Release v0.7.1 — Round 11: SIMD lookup applied to 3b/5b (partial parity) · quantumaikr/quant.cpp

Round 11: same primitive, different bit-packing

Round 10 (v0.7.0) achieved fp32 KV parity for `turbo_kv_4b` via NEON `vqtbl1q_s8` table lookup. Round 11 applies the same SIMD codebook lookup pattern to the remaining production variants. Result: large improvement for 5b and 3b but not full parity, because their bit-unaligned packing creates a new bottleneck in the unpack stage.
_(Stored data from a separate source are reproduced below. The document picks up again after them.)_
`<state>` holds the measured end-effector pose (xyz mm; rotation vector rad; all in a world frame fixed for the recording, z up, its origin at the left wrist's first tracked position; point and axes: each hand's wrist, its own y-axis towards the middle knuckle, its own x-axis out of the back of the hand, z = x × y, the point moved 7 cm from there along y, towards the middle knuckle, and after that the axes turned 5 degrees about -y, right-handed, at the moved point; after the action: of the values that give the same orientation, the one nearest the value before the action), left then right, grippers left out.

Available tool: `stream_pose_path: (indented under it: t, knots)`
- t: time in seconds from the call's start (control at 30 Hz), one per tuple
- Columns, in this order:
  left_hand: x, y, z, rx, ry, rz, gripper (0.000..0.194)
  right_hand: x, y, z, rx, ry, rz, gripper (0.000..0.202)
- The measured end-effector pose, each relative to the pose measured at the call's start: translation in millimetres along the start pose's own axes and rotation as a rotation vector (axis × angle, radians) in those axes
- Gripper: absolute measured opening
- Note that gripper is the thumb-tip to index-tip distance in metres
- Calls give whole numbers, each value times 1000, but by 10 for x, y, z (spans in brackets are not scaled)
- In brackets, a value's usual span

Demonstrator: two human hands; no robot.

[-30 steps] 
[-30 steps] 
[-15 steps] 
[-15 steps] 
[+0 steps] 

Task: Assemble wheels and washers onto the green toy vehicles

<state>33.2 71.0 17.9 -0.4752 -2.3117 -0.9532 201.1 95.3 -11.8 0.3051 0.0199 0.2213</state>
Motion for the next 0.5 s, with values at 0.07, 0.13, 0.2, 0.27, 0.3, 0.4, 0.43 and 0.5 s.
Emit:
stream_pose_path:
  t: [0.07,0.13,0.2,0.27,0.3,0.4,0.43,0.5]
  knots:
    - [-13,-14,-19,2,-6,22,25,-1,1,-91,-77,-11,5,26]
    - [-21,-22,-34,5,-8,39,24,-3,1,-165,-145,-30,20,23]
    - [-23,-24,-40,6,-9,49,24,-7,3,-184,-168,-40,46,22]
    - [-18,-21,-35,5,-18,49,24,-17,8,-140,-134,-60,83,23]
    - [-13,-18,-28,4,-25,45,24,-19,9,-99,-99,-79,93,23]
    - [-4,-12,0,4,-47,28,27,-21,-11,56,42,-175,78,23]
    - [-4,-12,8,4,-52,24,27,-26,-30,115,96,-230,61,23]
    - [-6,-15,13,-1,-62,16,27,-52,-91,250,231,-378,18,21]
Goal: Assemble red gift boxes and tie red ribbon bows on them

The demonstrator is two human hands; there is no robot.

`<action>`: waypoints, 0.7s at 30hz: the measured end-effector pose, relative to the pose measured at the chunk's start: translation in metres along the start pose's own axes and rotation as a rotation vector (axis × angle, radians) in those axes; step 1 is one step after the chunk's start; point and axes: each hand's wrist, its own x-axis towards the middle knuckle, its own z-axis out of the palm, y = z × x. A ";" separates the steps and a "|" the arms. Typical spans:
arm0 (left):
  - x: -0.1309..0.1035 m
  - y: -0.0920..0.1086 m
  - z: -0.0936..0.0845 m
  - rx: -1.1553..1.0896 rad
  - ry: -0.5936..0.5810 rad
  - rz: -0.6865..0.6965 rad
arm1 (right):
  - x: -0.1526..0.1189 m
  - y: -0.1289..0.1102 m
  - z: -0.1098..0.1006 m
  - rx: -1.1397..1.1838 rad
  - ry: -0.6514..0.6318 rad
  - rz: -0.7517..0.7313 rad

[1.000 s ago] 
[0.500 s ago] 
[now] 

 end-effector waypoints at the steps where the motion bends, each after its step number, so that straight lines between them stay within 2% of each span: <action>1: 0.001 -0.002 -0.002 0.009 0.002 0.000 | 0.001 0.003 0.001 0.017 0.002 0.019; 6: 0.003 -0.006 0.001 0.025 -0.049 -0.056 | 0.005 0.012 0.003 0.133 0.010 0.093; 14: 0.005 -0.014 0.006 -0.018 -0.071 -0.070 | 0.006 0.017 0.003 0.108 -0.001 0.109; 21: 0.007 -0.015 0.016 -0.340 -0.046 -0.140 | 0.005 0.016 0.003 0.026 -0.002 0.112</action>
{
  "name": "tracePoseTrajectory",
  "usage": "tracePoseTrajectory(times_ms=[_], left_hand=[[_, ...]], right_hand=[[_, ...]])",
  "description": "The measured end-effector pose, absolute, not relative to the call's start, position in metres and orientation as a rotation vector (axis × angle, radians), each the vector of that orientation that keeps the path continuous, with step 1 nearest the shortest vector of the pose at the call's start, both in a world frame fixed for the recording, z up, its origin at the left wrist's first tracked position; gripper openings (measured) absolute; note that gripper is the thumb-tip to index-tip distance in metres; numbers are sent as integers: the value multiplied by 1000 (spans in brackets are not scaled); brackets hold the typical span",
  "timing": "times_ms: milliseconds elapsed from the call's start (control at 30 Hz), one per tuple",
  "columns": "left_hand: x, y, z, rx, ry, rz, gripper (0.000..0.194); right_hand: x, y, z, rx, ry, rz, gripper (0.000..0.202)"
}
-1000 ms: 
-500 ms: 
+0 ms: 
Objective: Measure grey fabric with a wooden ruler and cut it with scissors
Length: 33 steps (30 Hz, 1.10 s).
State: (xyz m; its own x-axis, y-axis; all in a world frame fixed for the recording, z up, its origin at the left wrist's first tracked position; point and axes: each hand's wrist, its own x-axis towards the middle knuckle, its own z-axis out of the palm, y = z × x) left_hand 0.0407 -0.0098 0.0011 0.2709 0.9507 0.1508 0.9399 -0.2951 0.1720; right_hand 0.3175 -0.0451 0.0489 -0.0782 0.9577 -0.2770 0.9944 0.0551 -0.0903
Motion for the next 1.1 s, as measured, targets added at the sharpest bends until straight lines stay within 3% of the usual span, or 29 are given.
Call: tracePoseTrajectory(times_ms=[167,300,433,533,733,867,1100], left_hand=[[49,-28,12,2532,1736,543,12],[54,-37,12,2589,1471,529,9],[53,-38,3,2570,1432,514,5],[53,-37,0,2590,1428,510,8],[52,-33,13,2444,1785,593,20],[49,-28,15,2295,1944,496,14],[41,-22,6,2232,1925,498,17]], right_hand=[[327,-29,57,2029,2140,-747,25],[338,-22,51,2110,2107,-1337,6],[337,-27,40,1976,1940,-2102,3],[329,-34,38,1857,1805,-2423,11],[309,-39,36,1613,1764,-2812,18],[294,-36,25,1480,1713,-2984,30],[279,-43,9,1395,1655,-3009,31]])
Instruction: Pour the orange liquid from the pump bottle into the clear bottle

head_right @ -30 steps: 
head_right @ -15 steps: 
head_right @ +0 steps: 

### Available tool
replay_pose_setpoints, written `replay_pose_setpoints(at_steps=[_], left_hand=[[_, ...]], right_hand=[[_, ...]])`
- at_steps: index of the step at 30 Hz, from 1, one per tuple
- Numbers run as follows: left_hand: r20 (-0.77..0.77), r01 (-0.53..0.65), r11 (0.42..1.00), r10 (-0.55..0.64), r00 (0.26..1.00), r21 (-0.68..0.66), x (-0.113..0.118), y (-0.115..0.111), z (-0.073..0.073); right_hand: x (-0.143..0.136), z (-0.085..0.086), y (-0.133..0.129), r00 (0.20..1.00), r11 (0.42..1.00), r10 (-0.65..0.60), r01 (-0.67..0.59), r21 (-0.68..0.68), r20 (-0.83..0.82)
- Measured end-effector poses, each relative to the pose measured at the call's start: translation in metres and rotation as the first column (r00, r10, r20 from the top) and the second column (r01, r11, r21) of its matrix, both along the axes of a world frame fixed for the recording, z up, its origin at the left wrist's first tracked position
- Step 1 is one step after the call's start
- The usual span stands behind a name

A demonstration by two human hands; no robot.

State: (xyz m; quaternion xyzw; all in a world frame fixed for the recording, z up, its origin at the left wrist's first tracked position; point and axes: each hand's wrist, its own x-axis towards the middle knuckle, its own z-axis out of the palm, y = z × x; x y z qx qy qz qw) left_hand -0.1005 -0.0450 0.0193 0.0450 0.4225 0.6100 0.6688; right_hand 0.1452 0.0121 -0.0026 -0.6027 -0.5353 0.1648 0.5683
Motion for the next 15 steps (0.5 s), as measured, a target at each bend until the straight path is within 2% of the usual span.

Type	tok/s (3-run avg)	vs FP32	PPL Δ	Compression
FP32	18.43	baseline	—	1×
`turbo_kv_4b` ⭐ default	18.17	−1.4% ✅ parity	+3.8%	7.1×
`turbo_kv_5b` 🏆 quality	16.80	−8.8%	+0.7%	5.8×
`turbo_kv_3b`	16.57	−10.1%	+13.3%	9.1×

5b made a +9% jump (from −14.5% to −8.8%). 3b improved +3 percentage points.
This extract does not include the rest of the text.